##### Data section #####
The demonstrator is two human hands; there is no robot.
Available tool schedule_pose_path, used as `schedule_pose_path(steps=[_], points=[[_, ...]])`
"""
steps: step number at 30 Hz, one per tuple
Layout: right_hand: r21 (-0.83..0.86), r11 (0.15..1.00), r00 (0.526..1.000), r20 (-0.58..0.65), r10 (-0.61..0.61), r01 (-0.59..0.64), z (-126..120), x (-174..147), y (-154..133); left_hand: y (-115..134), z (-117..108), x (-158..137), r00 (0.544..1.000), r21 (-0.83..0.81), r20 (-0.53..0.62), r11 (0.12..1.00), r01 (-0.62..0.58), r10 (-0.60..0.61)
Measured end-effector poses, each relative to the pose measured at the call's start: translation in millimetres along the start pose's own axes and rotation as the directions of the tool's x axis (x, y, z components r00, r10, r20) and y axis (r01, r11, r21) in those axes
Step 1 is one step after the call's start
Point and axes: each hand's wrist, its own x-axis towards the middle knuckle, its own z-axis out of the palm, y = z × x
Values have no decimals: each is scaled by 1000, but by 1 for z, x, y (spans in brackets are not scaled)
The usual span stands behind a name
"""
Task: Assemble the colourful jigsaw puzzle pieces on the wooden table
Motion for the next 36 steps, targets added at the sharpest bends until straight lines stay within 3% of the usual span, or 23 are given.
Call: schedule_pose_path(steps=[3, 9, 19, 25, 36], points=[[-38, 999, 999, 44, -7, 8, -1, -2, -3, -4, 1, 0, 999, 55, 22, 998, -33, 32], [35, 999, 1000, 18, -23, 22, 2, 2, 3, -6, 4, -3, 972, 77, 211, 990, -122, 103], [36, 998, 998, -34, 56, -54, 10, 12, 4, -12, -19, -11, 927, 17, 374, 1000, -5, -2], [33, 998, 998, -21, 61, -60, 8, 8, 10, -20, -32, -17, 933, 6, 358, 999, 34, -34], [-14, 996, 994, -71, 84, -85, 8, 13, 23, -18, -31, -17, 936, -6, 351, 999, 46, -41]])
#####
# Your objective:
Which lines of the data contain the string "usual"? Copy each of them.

# Answer section:
The usual span stands behind a name
Motion for the next 36 steps, targets added at the sharpest bends until straight lines stay within 3% of the usual span, or 23 are given.

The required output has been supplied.